TomTom każdego roku wydaje szczegółowy raport, który pozwala nam spojrzeć na ruch w miastach na całym świecie. Jeśli wiec tocząc się przez Warszawę klniecie głośno twierdząc, że jest najgorsza na świecie, to mam dla Was dobrą wiadomość. Nie jest. Łódź na przykład wypada gorzej, no ale to Łódź, stan umysłu i jedyne miejsce, gdzie slalom-gigant oznacza manewrowanie pomiędzy dziurami. Kto nigdy nie wpadł w jeden z kraterów na Inflanckiej, albo turlał się z Bałut w stronę Pabianic przez 2 godziny, niech podniesie rękę do góry!
Gdzie są największe korki na świecie?
Otóż w mieście dziwnych wypadków, rozpadających się Ład i szaleńców w czarnych Mercedesach. Moskwa króluje na świecie - to tutaj spędza się o 54% więcej czasu niż w mieście z "idealnymi" warunkami. Czy mnie to dziwi? Niekoniecznie - to specyficzne miasto, w którym przepisy ruchu drogowego stanowią luźne wytyczne dla wszystkich kierowców.
Drugie miejsce należy do Mumbaju (też nic zaskakującego), a trzecie do Bogoty w Kolumbii.
Łódź jest na 14 miejscu i przebija wszystkie chińskie metropolie
To chyba największa niespodzianka. Nie dość, że Łódź znalazła się tak wysoko, to jeszcze przebiła Chongqing czy nawet Hong Kong. Ba, Hong Kong jest raptem na 57 miejscu i chowa się między innymi za Warszawą i Wrocławiem. Tym samym te słynne historie o potwornie zakorkowanych chińskich ulicach są nieco na wyrost.

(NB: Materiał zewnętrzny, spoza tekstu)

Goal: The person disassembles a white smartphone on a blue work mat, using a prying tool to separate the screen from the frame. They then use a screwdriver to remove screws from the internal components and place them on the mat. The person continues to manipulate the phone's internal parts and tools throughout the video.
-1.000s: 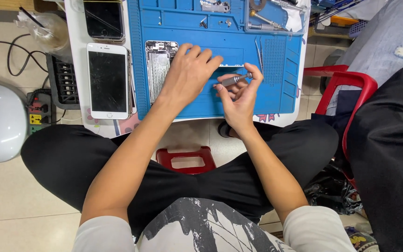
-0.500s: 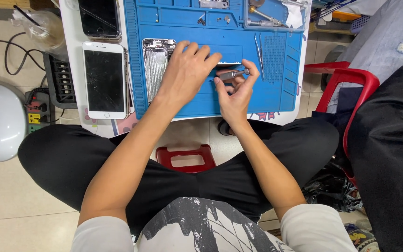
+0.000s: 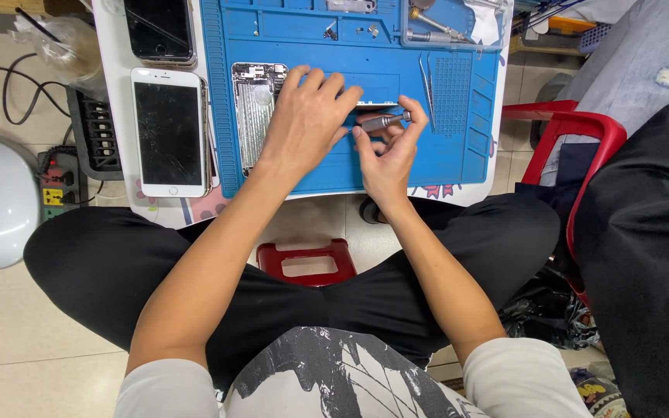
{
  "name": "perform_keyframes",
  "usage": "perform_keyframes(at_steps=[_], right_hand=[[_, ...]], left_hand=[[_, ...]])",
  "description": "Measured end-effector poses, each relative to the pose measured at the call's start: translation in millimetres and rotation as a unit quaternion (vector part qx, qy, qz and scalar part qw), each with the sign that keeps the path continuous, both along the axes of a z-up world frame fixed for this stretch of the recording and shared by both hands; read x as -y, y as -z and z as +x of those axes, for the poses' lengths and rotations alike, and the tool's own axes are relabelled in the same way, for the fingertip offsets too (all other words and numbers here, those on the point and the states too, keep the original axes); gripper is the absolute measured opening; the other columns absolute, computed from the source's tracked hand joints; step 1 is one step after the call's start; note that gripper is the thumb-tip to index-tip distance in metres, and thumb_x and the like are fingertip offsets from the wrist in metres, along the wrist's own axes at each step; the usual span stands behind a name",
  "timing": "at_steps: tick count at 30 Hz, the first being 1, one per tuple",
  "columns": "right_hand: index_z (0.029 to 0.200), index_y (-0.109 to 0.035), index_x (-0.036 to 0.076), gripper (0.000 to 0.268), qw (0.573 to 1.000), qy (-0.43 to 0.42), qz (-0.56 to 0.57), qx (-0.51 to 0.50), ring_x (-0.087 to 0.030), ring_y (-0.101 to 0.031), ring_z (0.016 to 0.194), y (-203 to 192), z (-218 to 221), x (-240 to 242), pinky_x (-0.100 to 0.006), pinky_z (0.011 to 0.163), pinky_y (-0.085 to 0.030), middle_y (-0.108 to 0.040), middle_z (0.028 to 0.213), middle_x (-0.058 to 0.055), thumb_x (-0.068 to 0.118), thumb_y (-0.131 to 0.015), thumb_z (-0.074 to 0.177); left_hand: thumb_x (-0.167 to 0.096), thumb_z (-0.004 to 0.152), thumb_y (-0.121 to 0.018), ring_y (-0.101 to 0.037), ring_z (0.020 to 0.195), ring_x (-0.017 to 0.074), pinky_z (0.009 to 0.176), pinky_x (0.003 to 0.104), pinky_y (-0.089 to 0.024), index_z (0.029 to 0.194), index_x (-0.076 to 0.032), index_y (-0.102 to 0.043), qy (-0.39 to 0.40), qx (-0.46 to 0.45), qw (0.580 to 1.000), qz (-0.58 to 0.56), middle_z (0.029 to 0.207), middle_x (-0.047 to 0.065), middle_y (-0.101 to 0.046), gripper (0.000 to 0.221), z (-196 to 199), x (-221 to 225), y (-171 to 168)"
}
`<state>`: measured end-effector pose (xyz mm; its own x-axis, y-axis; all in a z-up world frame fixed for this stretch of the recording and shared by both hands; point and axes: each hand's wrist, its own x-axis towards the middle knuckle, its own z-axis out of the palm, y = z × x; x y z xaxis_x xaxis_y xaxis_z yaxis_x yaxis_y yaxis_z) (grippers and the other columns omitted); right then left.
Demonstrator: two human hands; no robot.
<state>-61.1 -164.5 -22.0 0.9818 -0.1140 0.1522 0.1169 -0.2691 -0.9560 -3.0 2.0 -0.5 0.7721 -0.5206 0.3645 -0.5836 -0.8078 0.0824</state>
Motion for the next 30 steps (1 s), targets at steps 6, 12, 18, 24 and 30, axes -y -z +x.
perform_keyframes(at_steps=[6,12,18,24,30], right_hand=[[0.145,-0.029,0.016,0.061,1.000,-0.001,0.000,0.003,-0.020,-0.070,0.081,-2.0,0.6,-0.6,-0.022,0.062,-0.059,-0.073,0.105,-0.019,0.002,-0.070,0.103],[0.146,-0.030,0.017,0.062,1.000,0.022,-0.015,-0.004,-0.018,-0.070,0.082,-14.3,1.1,5.6,-0.020,0.057,-0.052,-0.074,0.102,-0.017,0.002,-0.071,0.102],[0.143,-0.030,0.018,0.062,0.993,0.111,0.006,0.035,-0.020,-0.068,0.059,-52.7,11.7,39.2,-0.031,0.058,-0.062,-0.069,0.085,-0.016,0.004,-0.077,0.105],[0.121,-0.033,0.018,0.042,0.981,0.111,0.011,0.160,-0.017,-0.048,0.061,-58.3,24.8,91.6,-0.031,0.061,-0.043,-0.051,0.077,-0.009,0.010,-0.072,0.109],[0.108,-0.040,0.013,0.030,0.985,0.087,0.030,0.148,-0.012,-0.054,0.042,-81.7,39.6,110.2,-0.021,0.043,-0.042,-0.057,0.063,-0.007,0.017,-0.068,0.114]], left_hand=[[-0.046,0.071,-0.096,-0.064,0.091,0.0244,0.098,0.041,-0.048,0.114,-0.020,-0.068,-0.002,0.007,1.000,0.001,0.100,0.001,-0.067,0.057,0.6,-0.2,-0.9],[-0.047,0.072,-0.095,-0.065,0.094,0.0252,0.100,0.041,-0.048,0.115,-0.021,-0.068,-0.005,0.000,1.000,0.013,0.101,0.001,-0.067,0.057,-0.5,1.3,0.0],[-0.042,0.071,-0.097,-0.066,0.093,0.0243,0.102,0.042,-0.049,0.114,-0.020,-0.070,-0.005,0.002,1.000,-0.003,0.101,0.002,-0.068,0.056,-1.6,1.3,1.3],[-0.030,0.076,-0.095,-0.065,0.095,0.0252,0.099,0.041,-0.049,0.115,-0.020,-0.068,0.002,-0.008,1.000,-0.012,0.102,0.002,-0.068,0.048,3.0,1.8,9.6],[-0.013,0.068,-0.101,-0.070,0.090,0.0234,0.101,0.048,-0.051,0.109,-0.016,-0.074,0.036,-0.018,0.995,-0.087,0.091,0.003,-0.068,0.049,1.3,-3.0,5.6]])
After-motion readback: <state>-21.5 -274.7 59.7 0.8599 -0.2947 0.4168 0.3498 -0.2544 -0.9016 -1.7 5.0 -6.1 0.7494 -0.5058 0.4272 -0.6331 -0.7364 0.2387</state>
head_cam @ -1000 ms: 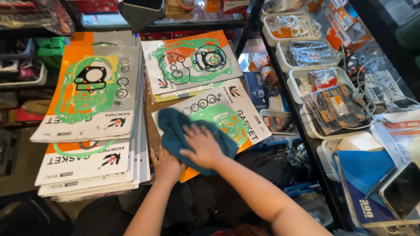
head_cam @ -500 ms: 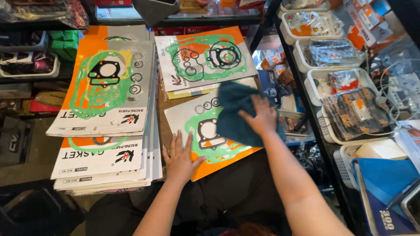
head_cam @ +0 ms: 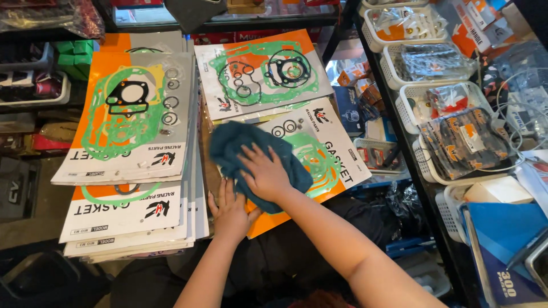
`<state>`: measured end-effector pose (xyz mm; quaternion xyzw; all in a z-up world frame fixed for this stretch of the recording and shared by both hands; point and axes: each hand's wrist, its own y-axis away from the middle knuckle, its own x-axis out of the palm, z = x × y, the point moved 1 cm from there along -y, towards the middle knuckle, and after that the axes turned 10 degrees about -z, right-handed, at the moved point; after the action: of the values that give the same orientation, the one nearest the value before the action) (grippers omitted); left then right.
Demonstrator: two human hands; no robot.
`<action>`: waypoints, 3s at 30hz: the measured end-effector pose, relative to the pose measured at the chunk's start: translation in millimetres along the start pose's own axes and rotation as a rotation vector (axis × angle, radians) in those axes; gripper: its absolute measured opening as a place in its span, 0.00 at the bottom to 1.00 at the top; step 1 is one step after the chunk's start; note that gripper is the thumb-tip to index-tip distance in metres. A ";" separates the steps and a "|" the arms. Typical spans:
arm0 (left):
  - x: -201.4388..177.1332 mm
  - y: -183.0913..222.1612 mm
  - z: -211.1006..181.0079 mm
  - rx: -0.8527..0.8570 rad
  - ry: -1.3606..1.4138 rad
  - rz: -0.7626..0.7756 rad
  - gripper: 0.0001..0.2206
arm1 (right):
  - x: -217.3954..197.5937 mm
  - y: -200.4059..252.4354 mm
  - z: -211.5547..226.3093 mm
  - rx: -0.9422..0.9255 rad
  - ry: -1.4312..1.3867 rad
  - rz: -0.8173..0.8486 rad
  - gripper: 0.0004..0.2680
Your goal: Cleaning and wiping individual motorcycle engine gasket sets with a cloth in a storage area.
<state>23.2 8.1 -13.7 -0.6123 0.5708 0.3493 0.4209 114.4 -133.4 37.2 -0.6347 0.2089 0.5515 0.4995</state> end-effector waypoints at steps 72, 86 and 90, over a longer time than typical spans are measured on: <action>-26.1 38.1 -87.1 0.265 -0.041 0.108 0.47 | -53.4 118.0 -179.7 0.811 0.155 0.083 0.24; -174.5 -1.8 -114.3 0.725 -0.070 -0.665 0.17 | -235.5 108.1 -182.3 0.680 -0.525 -0.745 0.16; -207.6 -66.1 -114.7 0.746 -0.146 -0.853 0.17 | -241.6 76.3 -162.5 0.611 -0.665 -1.183 0.14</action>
<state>61.1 -13.1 228.7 -0.5728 0.3272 -0.0352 0.7508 58.4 -374.5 208.5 -0.2737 -0.1858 0.2709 0.9040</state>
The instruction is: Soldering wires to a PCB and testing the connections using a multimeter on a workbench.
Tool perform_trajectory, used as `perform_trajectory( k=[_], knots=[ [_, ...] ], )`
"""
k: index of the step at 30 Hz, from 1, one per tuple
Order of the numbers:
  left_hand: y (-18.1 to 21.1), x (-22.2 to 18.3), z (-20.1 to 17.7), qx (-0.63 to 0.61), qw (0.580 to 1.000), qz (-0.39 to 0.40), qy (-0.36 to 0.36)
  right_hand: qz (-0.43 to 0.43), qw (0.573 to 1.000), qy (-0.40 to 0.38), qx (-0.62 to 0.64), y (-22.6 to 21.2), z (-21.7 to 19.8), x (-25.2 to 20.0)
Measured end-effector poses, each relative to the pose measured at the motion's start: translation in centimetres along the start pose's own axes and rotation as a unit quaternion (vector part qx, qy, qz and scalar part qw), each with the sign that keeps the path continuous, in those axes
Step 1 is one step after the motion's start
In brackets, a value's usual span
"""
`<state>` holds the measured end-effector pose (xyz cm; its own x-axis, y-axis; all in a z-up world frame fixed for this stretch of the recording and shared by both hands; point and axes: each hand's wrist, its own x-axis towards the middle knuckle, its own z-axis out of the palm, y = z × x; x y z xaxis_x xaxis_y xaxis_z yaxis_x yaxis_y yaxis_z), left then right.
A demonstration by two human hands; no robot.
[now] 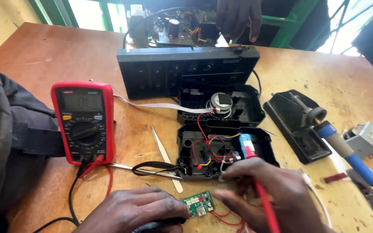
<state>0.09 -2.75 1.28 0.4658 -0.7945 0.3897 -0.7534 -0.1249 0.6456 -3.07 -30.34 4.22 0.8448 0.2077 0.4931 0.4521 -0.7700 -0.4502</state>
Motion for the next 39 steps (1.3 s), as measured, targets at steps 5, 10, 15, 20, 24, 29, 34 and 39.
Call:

A jak wypada stolica Polski? Otóż Warszawa jest na 47 miejscu i nieznacznie przebija Londyn, który jest dwie pozycje niżej. Patrząc jednak na indeks, według którego tracimy tyle samo czasu w korkach co londyńczycy (względem tego ideału), można poczuć się lepiej. Po pierwsze - po Warszawie wcale nie jeździ się źle. A to dobrze wróży wielkiemu Londynowi.
Jakim cudem włosi są tak nisko?
To chyba największa niespodzianka. Mówi się, że Włosi żyją w korkach. Bzdura! Mieszkam "jedną nogą" we Florencji i wiem, że tam - wbrew pozorom - korki wcale nie są aż tak męczące (co pokrywa się z danymi firmy TomTom, gdyż Florencja wylądowała na 270 miejscu w rankingu). Ale wróćmy do naszego rankingu. Jakie włoskie miasto postawilibyście na pierwszym miejscu? Rzym, Neapol, Mediolan?
A to Bogota. Fajnie jest, stoimy.
Pudło. Tutaj króluje Palermo, które jest raptem na 60 miejscu. To spore zaskoczenie, bo jeździłem po Neapolu i wiem, że jest to walka o życie i o każdy centymetr wolnej przestrzeni na drodze. Pasy są wymysłem naszej wyobraźni, a jeśli jakimś cudem znajdują się na jezdni, to są jedynie lekkim utrudnieniem, które można traktować w dowolny sposób.
Łódź jest słaba. A gdzie jest fajnie?
W Greensboro w Karolinie Północnej w USA - ale to małe miasto, w którym mieszka nieco ponad 230 000 mieszkańców i w którym za bardzo nie ma co robić.
Swoją drogą Stany Zjednoczone wypadają zadziwiająco dobrze. Los Angeles, które wszyscy uważamy za wyjątkowo "zatkane" miejsce, jest dopiero na 85 miejscu. To ciekawe, nieprawdaż?